• SOURCE DATA:
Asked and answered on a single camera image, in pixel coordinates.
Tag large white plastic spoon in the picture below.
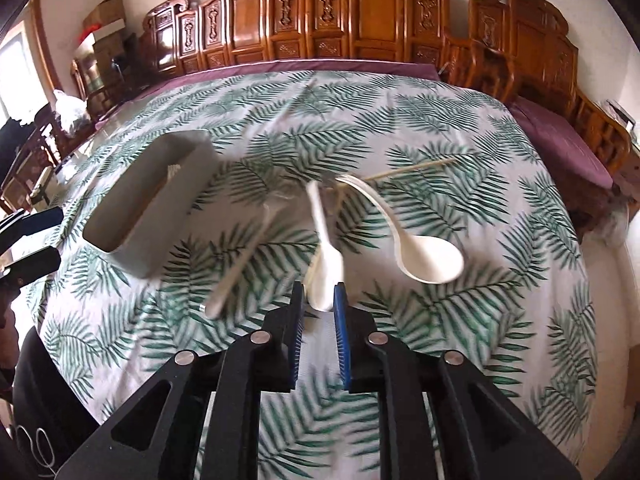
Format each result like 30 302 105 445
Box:
335 174 464 285

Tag small white plastic spoon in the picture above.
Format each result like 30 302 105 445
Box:
304 181 344 312

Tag clear plastic fork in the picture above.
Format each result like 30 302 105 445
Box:
201 193 290 318

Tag grey rectangular tray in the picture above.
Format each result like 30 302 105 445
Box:
82 130 219 278

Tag purple bench cushion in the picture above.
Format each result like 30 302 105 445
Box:
94 58 442 126

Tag stacked cardboard boxes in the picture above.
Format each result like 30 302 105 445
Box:
73 0 126 86

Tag green leaf print tablecloth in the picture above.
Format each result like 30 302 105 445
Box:
27 70 597 464

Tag purple armchair cushion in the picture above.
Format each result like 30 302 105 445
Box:
508 96 613 190

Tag carved wooden armchair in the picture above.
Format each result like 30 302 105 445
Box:
468 0 631 174

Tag carved wooden long bench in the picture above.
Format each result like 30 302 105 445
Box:
139 0 516 101

• REQUIRED ACTION:
Exactly as written, restate all of the data, leaving out the images.

• ANSWER BOX:
Asked and answered on a single camera image, in pixel coordinates.
Tag large white plastic spoon in the picture below.
Format each result like 30 302 105 445
Box:
335 174 464 285

Tag small white plastic spoon in the picture above.
Format each result like 30 302 105 445
Box:
304 181 344 312

Tag clear plastic fork in the picture above.
Format each result like 30 302 105 445
Box:
201 193 290 318

Tag grey rectangular tray in the picture above.
Format each result like 30 302 105 445
Box:
82 130 219 278

Tag purple bench cushion in the picture above.
Format each result like 30 302 105 445
Box:
94 58 442 126

Tag stacked cardboard boxes in the picture above.
Format each result like 30 302 105 445
Box:
73 0 126 86

Tag green leaf print tablecloth in the picture above.
Format each result like 30 302 105 445
Box:
27 70 597 464

Tag purple armchair cushion in the picture above.
Format each result like 30 302 105 445
Box:
508 96 613 190

Tag carved wooden armchair in the picture above.
Format each result like 30 302 105 445
Box:
468 0 631 174

Tag carved wooden long bench in the picture above.
Format each result like 30 302 105 445
Box:
139 0 516 101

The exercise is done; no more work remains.